自分の人生を生きていない」と思う瞬間が今まで何度かあって、その度に苦しさを感じ、他人の評価の上を生きていると感じる時期も正直ありました。

インタビューなどで目標を聞かれても、インタビュアーが求めている答え通りの言葉を並べていたときもありました。

目標を立てて、それを目指すことを強要されているような感覚もあったり、環境に縛られて自分が自分でいられないことに苛まれ、目標が見つからず浮ついた気持ちのままサッカーをしている自分に対して嫌悪感を抱きました。

そして、このまま仕事としてサッカーを続けるのは、何よりもサッカーに対して失礼だと感じていました。

そんな自分の気持ちをどうにか整理しないとこのままサッカー人生を歩んではいけない気がして、タイミングが上手く重なったこともあり、アメリカの地に渡る選択をしました。
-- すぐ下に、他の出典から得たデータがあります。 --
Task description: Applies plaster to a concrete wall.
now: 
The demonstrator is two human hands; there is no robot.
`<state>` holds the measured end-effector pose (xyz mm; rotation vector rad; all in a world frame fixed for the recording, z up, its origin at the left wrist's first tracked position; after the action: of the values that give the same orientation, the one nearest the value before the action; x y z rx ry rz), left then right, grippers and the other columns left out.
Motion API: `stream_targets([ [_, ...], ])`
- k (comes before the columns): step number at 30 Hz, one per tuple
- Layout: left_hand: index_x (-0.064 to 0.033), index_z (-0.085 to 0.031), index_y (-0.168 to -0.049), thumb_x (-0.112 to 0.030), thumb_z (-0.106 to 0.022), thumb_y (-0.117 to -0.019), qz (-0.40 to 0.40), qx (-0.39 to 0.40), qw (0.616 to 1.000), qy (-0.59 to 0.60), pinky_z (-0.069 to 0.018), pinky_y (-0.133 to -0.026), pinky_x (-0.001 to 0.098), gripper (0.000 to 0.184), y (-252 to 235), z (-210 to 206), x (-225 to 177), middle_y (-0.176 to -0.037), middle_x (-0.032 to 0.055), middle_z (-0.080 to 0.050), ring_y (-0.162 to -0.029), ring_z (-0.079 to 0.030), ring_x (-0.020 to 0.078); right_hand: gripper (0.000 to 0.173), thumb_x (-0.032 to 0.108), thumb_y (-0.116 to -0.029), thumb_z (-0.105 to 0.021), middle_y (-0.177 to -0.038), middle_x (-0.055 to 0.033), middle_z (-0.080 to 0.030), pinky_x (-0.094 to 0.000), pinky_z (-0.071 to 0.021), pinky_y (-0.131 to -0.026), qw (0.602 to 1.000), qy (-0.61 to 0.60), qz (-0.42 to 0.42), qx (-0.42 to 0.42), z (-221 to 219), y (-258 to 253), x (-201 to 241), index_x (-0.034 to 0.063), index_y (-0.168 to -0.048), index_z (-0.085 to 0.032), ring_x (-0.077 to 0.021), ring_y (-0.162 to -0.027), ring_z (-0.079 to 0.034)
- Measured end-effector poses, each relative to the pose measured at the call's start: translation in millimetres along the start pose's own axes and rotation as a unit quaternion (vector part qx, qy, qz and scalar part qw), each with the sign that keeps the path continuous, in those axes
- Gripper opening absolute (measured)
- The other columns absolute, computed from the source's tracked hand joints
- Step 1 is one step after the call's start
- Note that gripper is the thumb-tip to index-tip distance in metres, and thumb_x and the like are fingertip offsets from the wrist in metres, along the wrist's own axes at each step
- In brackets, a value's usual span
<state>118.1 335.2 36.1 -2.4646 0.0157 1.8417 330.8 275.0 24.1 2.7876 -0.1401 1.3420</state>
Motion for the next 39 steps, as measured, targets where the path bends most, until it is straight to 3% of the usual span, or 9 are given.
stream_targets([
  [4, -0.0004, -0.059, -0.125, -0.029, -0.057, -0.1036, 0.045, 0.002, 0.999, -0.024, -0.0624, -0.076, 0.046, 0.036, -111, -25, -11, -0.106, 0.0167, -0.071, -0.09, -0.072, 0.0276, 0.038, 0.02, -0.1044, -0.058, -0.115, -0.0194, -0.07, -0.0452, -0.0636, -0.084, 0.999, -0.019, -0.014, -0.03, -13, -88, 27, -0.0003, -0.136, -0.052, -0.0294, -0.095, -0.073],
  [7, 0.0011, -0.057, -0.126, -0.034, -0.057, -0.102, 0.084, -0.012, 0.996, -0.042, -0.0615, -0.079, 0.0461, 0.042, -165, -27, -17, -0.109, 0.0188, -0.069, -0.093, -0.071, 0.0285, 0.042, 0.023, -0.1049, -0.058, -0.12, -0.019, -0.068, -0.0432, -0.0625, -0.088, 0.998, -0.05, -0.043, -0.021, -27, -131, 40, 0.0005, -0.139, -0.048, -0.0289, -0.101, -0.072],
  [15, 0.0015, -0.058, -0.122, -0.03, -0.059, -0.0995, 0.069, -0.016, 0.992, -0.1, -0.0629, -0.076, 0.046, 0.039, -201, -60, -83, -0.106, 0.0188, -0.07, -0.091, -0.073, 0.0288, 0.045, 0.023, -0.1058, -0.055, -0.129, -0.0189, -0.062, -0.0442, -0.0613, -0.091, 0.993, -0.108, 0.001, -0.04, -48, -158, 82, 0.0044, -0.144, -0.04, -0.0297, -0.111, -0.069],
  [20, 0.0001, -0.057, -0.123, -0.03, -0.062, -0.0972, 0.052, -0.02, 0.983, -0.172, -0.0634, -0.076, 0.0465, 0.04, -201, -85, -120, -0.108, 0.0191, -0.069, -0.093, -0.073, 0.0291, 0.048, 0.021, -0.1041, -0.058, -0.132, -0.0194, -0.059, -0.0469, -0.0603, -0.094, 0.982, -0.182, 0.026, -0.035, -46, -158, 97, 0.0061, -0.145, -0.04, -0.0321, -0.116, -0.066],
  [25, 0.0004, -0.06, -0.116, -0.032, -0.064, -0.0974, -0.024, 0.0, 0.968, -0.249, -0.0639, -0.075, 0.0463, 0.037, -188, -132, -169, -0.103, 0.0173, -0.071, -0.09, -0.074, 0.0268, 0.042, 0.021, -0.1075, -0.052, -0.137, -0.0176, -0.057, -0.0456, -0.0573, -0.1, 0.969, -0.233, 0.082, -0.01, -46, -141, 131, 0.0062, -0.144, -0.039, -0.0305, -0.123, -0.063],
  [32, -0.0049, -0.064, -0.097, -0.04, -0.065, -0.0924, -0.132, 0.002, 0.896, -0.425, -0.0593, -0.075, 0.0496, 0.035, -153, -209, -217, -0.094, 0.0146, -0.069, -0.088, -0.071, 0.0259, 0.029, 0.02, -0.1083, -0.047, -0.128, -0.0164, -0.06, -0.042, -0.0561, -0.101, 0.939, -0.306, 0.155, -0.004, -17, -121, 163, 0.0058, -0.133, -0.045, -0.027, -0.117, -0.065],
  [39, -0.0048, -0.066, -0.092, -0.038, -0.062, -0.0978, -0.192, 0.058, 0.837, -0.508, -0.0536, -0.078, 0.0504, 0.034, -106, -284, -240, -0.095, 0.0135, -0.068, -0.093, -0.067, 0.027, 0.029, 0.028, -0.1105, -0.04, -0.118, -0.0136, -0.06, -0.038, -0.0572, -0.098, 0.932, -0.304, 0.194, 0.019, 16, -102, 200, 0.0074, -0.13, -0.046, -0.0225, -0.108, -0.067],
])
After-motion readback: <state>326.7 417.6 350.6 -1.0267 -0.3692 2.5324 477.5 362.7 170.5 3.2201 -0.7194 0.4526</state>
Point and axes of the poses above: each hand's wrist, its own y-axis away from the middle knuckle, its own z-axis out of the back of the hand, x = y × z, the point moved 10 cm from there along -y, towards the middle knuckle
何も期待せず、まっさらな気持ちでシカゴでの生活をスタートしようと心に決めて数カ月が経ち、そこには周りの評価を気にせず、ただ純粋にサッカーを含めた人生を楽しんでいる自分がいました。

今までにない感覚というか、“こんな気持ちでサッカーに向き合ったことが今まであっただろうか?”と思うほど、新しい景色を見ているような感じがして、とても不思議な感覚でした。

目標と目的と心

ふと思ったことがありました。

「もしかしたらこれまでの人生、目標に依存してきたのではないだろうか?」と。

サッカー選手になってW杯やオリンピックで優勝したい、海外リーグで活躍したい。

子どもの頃から周囲に目標ばかりを求められ、目標を持ちそれを目指すことは当たり前という認識になり、なぜそれを目指すのかといった「目的」という大切な部分に関しては触れられず、目指す理由を考えずに、ただひたすら目標を達成することだけを考えて行動し、生きてきたのではないかと。

2016年3月にリオデジャネイロ五輪出場権を逃し、今までに経験したことのない喪失感を味わいました。

何かぽっかりと穴があいてしまったような感覚で、それが「何か」というのは正直、そのときはわかりませんでした。

組織で一部の力のある人間に評価されれば、それである程度はそこでの安定した生活を手に入れることができると思います。

人のことは考えずにただ自分の立場を守るため、自分の稼ぎのために手段をいとわない人も、これまでの海外生活で数多く見てきました。

目標に振り回され、目標に依存し、生きる上での目的を見失い、お金に左右され、お金に振り回され、それで人間関係がこじれることほど不幸なことはないと私は思っています。

そして、自分の中で納得のいく答えにようやく辿り着きました。

『自分が思う価値を大切にして、自分の人生を生きる』

「自分の道を進む」「自分の人生を生きる」って、好きなことをやっているから基本的には楽しいのだけれど、かといって楽なことって意外となくて、他人の評価にさらされながらも自分自身の目指す表現との戦いの連続で、ときにはいろんな葛藤がつきまといます。

周りの雑音や評価が気になっているときは、自分のすべきことに集中しきれていないことがほとんどです。

ひたすら自分のやるべきことに集中し、毎日仕事への準備を繰り返し、自分を表現し続けることができるようになると、不思議と雑念が消え、日々の生活が充実したものになると実感するようになりました。

そして、人が喜ぶプレーをしたい。

そう思うようにもなりました。
これは、大きな大きな変化でした。

積み重ねた先にある、未だ見ぬ絵を見たい。

その一瞬だけその空間に描かれるアートを感じたい。

その一瞬のために、何時間も何日も何ヶ月も積み重ねる。

まだまだ、さらなる高みへ。

一歩先へ。何度でも。

みんなが協力しあって生きていける社会へ。愛と共感力で、豊かな世界を創っていきたい。サッカーが私にもたらしてくれた恩恵を、今度は世界に還元していきたいです。